The ISTE Standards are designed to work with learning models such as Technological Pedagogical Content Knowledge (TPACK) and support the implementation of content-area standards, including the Common Core State Standards. They are often affiliated with new approaches to education, including project-based learning, blended learning, and the flipped classroom model.

== Resources related to the ISTE Standards ==
Resources to support the adoption and implementation of the ISTE Standards include the ISTE Essential Conditions, 14 elements needed to leverage technology for learning, and the ISTE Seal of Alignment , a program that reviews and recognizes resources for their alignment to the ISTE Standards.

ISTE also offers a certification program (ISTE Certification) aligned to the Standards. The certification program is a competency-based model where educators submit artifacts showing their ability to use technology to support learning. Upon successful completion of a peer-review process, educators are considered "ISTE Certified"

==History==
ISTE released the first version of the Student Standards in 1998 under the name National Educational Technology Standards (NETS). At that time, the standards focused on technology skills in students. Standards for teachers and administrators followed in 2000 and 2001, respectively.

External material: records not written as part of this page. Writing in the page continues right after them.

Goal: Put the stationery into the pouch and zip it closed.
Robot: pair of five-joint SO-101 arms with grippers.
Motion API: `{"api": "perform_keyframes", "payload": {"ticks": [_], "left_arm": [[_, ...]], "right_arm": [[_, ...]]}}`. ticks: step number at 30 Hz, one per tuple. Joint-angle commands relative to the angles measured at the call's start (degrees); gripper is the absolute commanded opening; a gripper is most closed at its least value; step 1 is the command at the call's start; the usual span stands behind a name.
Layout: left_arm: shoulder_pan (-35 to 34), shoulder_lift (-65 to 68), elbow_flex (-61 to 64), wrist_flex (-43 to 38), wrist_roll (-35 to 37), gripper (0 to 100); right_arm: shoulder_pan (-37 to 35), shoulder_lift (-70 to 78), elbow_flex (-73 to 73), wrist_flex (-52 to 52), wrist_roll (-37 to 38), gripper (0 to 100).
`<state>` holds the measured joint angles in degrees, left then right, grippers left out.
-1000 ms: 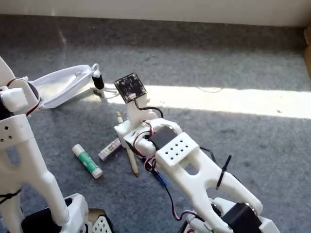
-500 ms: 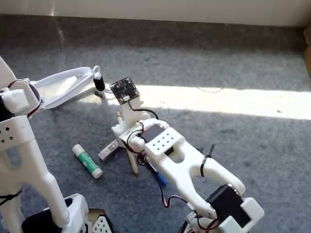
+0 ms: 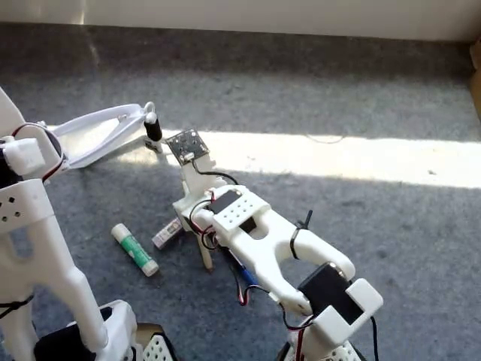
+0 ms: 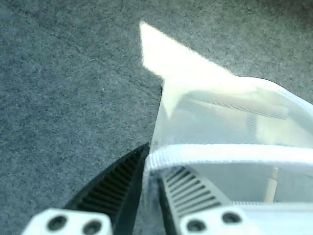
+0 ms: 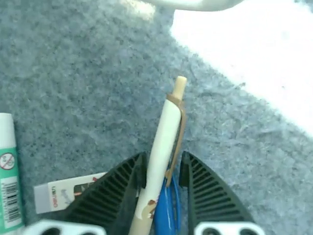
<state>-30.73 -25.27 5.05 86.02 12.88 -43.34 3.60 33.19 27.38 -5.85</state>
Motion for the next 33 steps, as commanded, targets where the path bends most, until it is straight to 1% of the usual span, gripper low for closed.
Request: {"api": "perform_keyframes", "payload": {"ticks": [1, 6, 10, 12, 15, 19, 22, 25, 30, 33], "left_arm": [[-0.75, -0.57, 0.40, -0.97, 0.62, 1], [-0.75, -0.57, 0.48, -0.88, 0.62, 1], [-0.75, -0.57, 0.48, -0.79, 0.62, 1], [-0.75, -0.57, 0.48, -0.79, 0.62, 1], [-0.75, -0.57, 0.48, -0.70, 0.62, 1], [-0.75, -0.57, 0.48, -0.62, 0.62, 1], [-0.75, -0.57, 0.48, -0.62, 0.62, 1], [-0.75, -0.57, 0.48, -0.62, 0.62, 1], [-0.57, -0.57, 0.48, -0.62, 0.62, 1], [1.10, -0.57, 0.48, -0.62, 0.62, 1]], "right_arm": [[-0.22, -0.92, -3.38, -0.92, -0.18, 11.2], [-0.22, -0.92, -3.38, -0.92, -0.09, 11.0], [-0.22, -0.92, -3.38, -0.92, 0.09, 4.0], [-0.22, -0.92, -3.21, -0.92, 2.99, 1.6], [-0.22, -0.92, -2.95, -0.92, 5.80, 0.9], [-0.13, -2.07, -2.95, -0.66, 6.15, 0.8], [0.04, -5.85, -1.89, -0.31, 6.07, 0.8], [1.54, -11.38, 0.84, 0.75, 5.98, 0.8], [6.20, -17.71, 3.21, 0.84, 5.98, 0.8], [8.13, -19.65, 3.38, 0.92, 5.98, 0.8]]}}
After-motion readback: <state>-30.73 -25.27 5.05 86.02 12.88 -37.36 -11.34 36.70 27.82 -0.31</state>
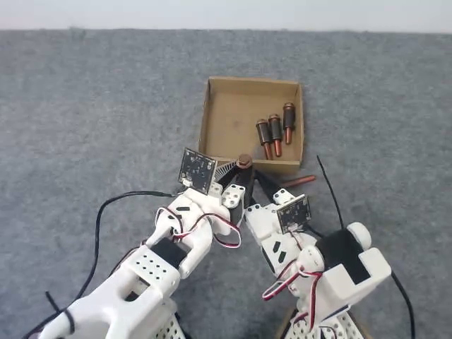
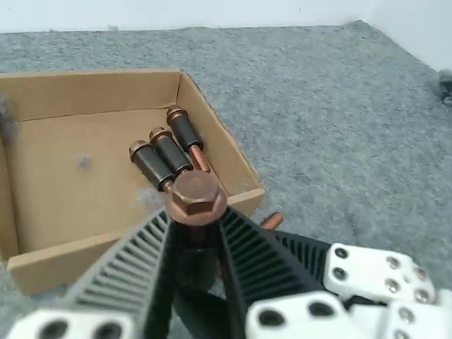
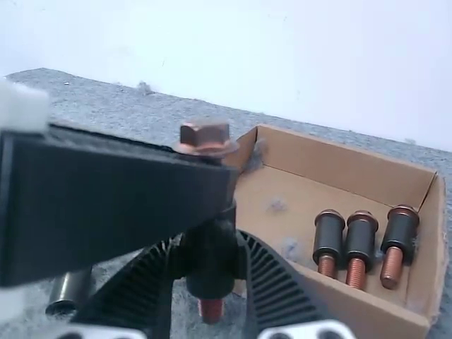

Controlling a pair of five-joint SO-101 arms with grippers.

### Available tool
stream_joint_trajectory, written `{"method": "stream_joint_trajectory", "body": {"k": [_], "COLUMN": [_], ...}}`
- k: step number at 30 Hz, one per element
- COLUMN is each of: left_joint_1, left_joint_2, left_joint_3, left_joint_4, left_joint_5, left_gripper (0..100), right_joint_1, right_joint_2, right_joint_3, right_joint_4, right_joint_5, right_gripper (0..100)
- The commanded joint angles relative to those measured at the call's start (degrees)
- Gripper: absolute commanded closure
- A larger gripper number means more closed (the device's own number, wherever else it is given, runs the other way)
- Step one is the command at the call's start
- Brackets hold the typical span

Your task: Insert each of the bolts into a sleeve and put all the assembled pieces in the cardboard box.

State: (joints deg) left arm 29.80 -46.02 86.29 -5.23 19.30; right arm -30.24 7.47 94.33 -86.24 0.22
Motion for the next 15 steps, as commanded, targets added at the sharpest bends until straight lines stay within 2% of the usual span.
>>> {"method": "stream_joint_trajectory", "body": {"k": [1, 6, 12, 15], "left_joint_1": [1.85, 1.93, 1.93, 1.93], "left_joint_2": [-1.23, -1.32, -1.32, -1.32], "left_joint_3": [0.04, -0.22, 0.22, 0.57], "left_joint_4": [-0.88, -0.88, -0.62, -0.88], "left_joint_5": [-0.18, -0.09, 0.09, 0.09], "left_gripper": [99, 98, 86, 85], "right_joint_1": [1.45, 1.36, 1.36, 1.36], "right_joint_2": [-2.68, -2.68, -2.68, -2.68], "right_joint_3": [1.58, 1.58, 1.58, 1.58], "right_joint_4": [-0.66, -0.57, -0.57, -0.48], "right_joint_5": [0.53, 0.53, 0.53, 0.53], "right_gripper": [99.2, 99.2, 99.2, 99.2]}}
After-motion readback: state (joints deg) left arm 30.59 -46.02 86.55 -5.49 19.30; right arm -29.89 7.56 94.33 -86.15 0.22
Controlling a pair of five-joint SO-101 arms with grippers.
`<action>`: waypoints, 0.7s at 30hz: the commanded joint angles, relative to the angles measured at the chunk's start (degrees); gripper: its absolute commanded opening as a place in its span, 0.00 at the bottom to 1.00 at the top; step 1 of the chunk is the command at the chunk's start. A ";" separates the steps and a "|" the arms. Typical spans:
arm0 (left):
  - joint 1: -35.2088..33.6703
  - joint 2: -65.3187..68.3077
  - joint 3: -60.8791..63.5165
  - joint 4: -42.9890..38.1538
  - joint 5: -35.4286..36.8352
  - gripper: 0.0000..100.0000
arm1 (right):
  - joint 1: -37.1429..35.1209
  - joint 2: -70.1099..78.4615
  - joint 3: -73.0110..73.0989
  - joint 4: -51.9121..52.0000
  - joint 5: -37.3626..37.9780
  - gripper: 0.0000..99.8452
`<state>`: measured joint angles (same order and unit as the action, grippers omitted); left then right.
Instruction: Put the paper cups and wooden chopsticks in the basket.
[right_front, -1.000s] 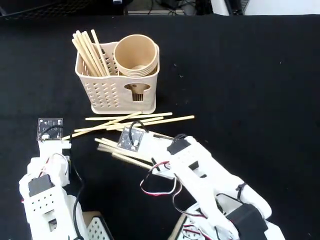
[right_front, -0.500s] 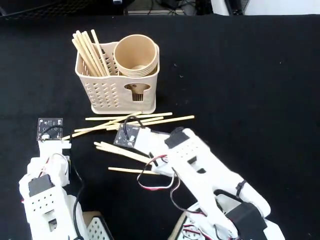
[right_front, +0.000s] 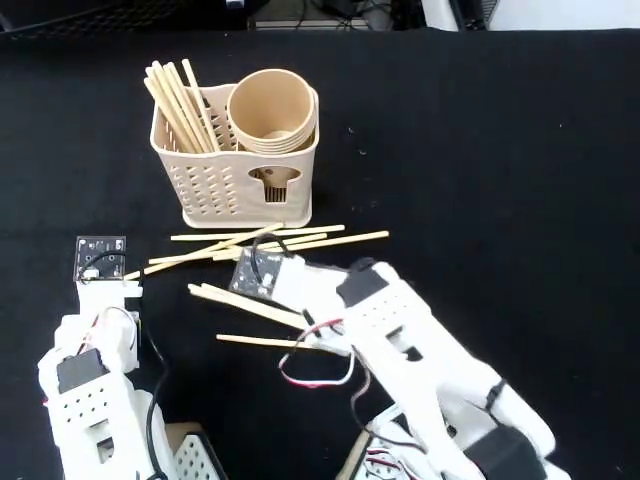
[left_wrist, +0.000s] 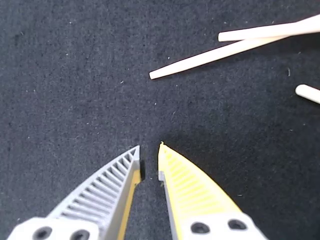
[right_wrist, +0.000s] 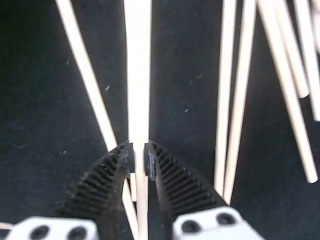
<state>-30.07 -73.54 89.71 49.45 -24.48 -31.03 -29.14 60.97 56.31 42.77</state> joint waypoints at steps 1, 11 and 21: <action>0.31 0.18 -0.13 -1.23 -0.09 0.08 | 0.18 -3.65 2.33 1.14 0.09 0.11; 0.31 0.18 -0.13 -1.23 -0.09 0.08 | -3.96 -7.34 8.04 1.41 -0.09 0.23; 0.31 0.18 -0.13 -1.14 -0.09 0.08 | -6.59 -7.25 11.56 -5.19 -2.73 0.23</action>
<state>-30.07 -73.54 89.71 49.45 -24.48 -36.84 -35.12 73.10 52.53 40.84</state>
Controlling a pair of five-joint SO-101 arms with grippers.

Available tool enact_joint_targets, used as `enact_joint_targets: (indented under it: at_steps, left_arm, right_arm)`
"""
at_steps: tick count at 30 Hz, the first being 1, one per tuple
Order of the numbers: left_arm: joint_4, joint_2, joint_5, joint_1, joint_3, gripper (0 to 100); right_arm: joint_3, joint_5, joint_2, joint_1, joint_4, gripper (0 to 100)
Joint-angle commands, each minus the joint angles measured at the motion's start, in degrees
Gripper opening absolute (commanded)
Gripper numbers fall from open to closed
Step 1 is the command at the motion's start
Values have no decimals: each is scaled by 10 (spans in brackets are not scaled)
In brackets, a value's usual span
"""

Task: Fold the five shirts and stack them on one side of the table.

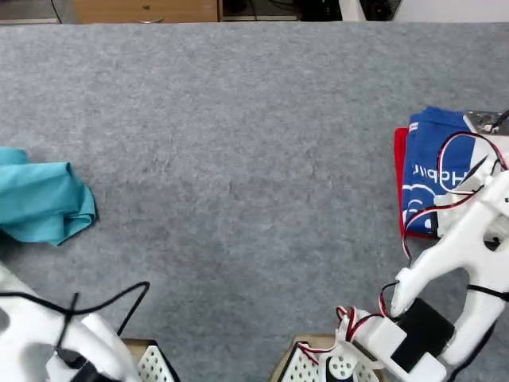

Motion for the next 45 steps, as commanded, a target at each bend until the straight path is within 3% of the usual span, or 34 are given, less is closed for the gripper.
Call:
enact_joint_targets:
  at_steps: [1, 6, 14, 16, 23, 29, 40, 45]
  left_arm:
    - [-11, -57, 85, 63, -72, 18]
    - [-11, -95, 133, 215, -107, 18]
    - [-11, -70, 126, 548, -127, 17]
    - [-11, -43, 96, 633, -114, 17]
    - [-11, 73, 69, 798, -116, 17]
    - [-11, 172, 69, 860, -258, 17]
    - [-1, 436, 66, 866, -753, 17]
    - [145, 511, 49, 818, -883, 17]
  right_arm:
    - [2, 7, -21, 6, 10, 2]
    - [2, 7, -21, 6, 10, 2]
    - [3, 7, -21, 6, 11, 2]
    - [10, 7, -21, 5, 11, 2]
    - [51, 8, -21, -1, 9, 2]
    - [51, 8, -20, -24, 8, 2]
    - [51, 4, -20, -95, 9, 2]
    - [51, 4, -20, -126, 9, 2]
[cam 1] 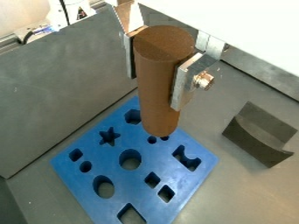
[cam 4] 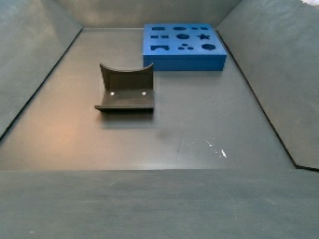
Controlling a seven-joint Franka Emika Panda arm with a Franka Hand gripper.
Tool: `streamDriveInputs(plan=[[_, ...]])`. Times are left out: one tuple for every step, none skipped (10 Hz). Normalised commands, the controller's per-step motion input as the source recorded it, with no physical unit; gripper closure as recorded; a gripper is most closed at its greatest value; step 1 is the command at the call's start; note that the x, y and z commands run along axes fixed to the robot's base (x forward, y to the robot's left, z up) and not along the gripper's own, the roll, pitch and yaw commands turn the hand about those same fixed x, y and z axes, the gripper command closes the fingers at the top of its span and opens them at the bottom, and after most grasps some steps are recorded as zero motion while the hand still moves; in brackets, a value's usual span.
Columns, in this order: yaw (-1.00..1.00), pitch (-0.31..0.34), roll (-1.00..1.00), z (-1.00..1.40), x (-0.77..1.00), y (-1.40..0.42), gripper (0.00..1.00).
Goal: Insert the round object.
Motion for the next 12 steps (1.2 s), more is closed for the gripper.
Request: streamDriveInputs(plan=[[0.0, 0.076, -0.01, -1.0, 0.03, 0.0, 1.0], [0.0, 0.0, 0.0, -1.0, 0.0, -0.05, 1.0], [0.0, 0.0, 0.01, -1.0, -0.05, -0.01, 1.0], [0.0, 0.0, 0.01, -1.0, -0.05, -0.01, 1.0], [0.0, -0.003, 0.0, -1.0, -0.23, 0.0, 1.0], [-0.02, -0.009, 0.0, -1.0, -0.4, 0.0, 1.0], [-0.05, -0.007, 0.0, -1.0, -0.44, 0.0, 1.0], [-0.06, -0.007, 0.0, -1.0, -0.46, 0.0, 1.0], [-0.06, -0.01, 0.0, -1.0, -0.46, 0.0, 1.0], [0.0, -0.07, 0.06, -1.0, -0.03, -0.24, 1.0], [0.0, 0.0, 0.08, -1.0, 0.11, -0.25, 1.0], [0.0, 0.0, 0.02, -0.98, 0.16, -0.22, 1.0]])
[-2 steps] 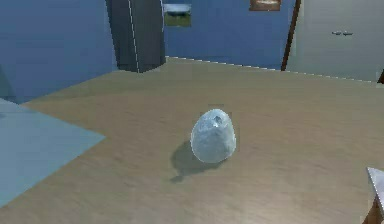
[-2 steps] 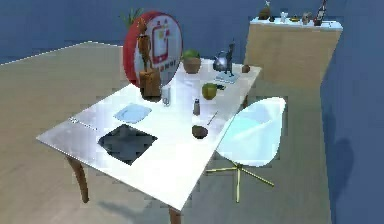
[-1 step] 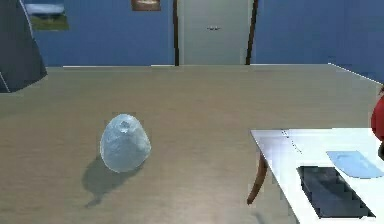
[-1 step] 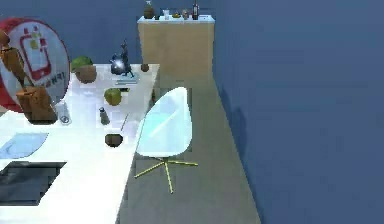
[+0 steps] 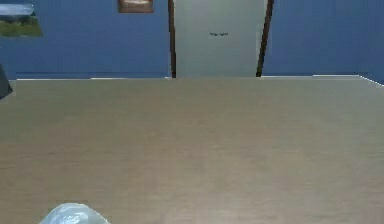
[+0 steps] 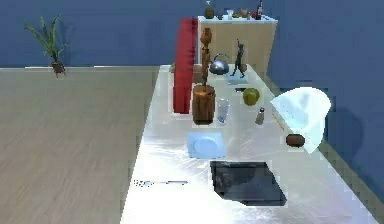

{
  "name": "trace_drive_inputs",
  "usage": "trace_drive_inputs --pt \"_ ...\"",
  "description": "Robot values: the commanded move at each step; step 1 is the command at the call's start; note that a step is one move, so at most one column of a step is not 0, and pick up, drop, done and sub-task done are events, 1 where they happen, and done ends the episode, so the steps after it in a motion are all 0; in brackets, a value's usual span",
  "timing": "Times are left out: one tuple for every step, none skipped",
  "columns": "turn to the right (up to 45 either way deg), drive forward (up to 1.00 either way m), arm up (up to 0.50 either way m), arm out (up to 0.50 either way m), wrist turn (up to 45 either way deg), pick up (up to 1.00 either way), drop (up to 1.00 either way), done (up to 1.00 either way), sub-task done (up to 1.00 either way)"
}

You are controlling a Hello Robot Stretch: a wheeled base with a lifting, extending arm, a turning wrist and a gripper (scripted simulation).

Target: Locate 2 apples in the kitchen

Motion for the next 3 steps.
trace_drive_inputs --pt "18.0 0.0 0.0 0.0 0.0 0.0 0.0 0.0 0.0" --pt "0.0 0.05 0.0 0.0 0.0 0.0 0.0 0.0 0.0" --pt "0.0 0.5 0.0 0.0 0.0 0.0 0.0 0.0 0.0"
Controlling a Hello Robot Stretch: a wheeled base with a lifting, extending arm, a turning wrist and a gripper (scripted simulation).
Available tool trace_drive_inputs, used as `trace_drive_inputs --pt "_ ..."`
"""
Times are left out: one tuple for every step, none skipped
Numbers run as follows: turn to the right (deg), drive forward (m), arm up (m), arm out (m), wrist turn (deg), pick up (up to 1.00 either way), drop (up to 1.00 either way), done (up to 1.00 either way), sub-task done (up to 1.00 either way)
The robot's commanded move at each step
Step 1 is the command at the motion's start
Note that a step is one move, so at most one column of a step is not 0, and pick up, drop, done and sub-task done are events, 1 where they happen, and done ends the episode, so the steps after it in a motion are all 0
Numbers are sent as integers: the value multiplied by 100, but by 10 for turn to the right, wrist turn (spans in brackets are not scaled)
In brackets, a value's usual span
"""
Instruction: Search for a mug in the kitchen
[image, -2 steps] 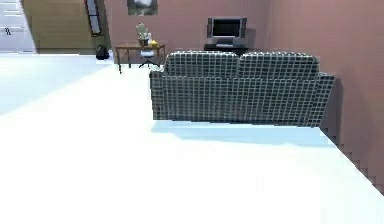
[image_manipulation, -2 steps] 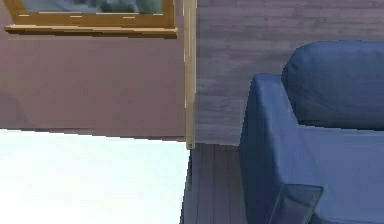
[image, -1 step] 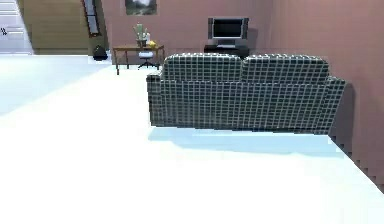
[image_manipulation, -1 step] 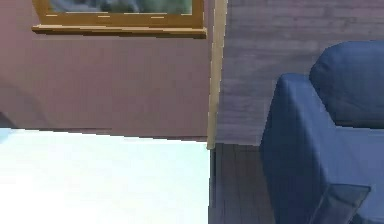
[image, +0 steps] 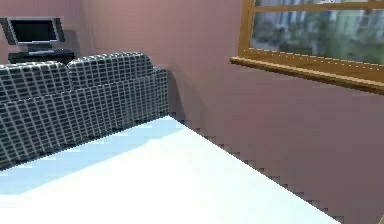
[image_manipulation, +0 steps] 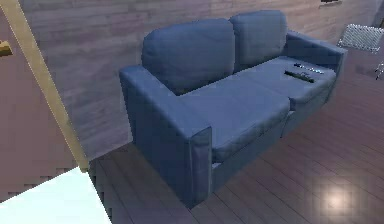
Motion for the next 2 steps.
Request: trace_drive_inputs --pt "210 0 0 0 0 0 0 0 0" --pt "0 30 0 0 0 0 0 0 0"
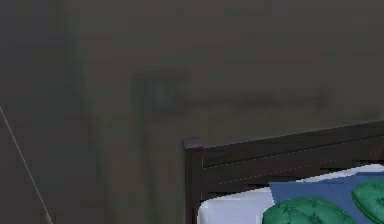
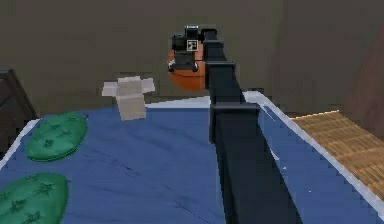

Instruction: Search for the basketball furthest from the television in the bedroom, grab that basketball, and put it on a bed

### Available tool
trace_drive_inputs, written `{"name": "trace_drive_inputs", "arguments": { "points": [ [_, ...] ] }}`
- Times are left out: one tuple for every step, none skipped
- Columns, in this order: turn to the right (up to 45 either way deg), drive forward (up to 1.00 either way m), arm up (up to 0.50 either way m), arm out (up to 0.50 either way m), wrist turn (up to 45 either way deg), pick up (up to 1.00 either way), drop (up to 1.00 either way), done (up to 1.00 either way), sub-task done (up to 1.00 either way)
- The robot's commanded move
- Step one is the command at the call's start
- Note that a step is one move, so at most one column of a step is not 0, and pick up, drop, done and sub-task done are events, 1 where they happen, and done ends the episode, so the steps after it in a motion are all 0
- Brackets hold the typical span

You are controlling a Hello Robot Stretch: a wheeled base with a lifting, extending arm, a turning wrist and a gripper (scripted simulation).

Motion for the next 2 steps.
{"name": "trace_drive_inputs", "arguments": {
  "points": [
    [0.0,0.00,-0.26,0.00,0.0,0.00,0.00,0.00,0.00],
    [0.0,0.00,-0.32,0.00,0.0,0.00,0.00,0.00,0.00]
  ]
}}
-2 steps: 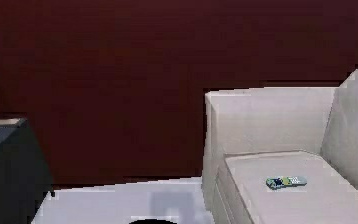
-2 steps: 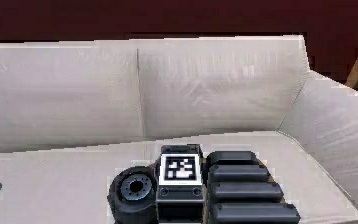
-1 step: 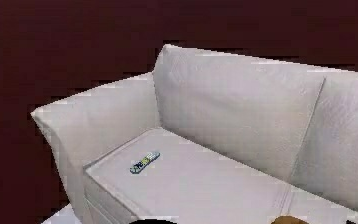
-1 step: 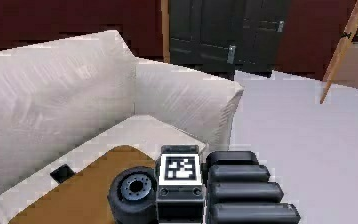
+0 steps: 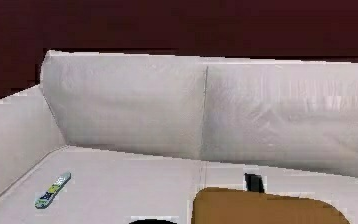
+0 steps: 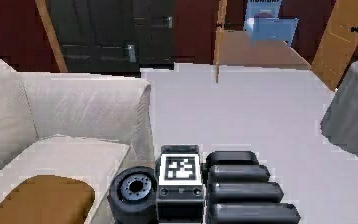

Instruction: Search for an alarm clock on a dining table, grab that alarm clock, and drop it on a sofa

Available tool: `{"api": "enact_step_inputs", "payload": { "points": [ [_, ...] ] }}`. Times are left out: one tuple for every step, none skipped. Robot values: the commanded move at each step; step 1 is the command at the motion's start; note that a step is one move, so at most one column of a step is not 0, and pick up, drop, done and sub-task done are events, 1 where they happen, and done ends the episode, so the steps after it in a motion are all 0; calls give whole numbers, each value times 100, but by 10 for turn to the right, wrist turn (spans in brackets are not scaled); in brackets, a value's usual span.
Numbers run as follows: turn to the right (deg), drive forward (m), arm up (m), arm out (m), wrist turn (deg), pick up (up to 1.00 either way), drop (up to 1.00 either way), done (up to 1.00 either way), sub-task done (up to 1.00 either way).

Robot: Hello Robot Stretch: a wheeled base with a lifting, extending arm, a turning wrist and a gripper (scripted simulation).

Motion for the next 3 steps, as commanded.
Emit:
{"api": "enact_step_inputs", "payload": {
  "points": [
    [-450, 0, 0, 0, 0, 0, 0, 0, 0],
    [-240, 0, 0, 0, 0, 0, 0, 0, 0],
    [0, 0, 0, 34, 0, 0, 0, 0, 0]
  ]
}}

In 2007, ISTE reviewed its student standards and re-released them as the ISTE Standards for Students. Their focus became integration of technology in the classroom. ISTE then updated the ISTE Standards for Teachers (2008) and the ISTE Standards for Administrators (2009). In 2011, ISTE added two new sets of standards—the ISTE Standards for Coaches and the ISTE Standards for Computer Science Educators.

In 2015, ISTE began another review of the standards. The new ISTE Standards for Students were released in June 2016 at the 2016 ISTE Conference and Expo. The 2017 ISTE Standards for Teachers, renamed the ISTE Standards for Educators, were released in June 2017. The ISTE Standards for Administrators were renamed the ISTE Standards for Education Leaders and released in June 2018.

Also in 2018, to recognize the importance of computer science and STEM education as well as student problem-solving skills, ISTE released the ISTE Computational Thinking Competencies. In June 2019, ISTE will release a refreshed version of the ISTE Standards for Computer Science Educators.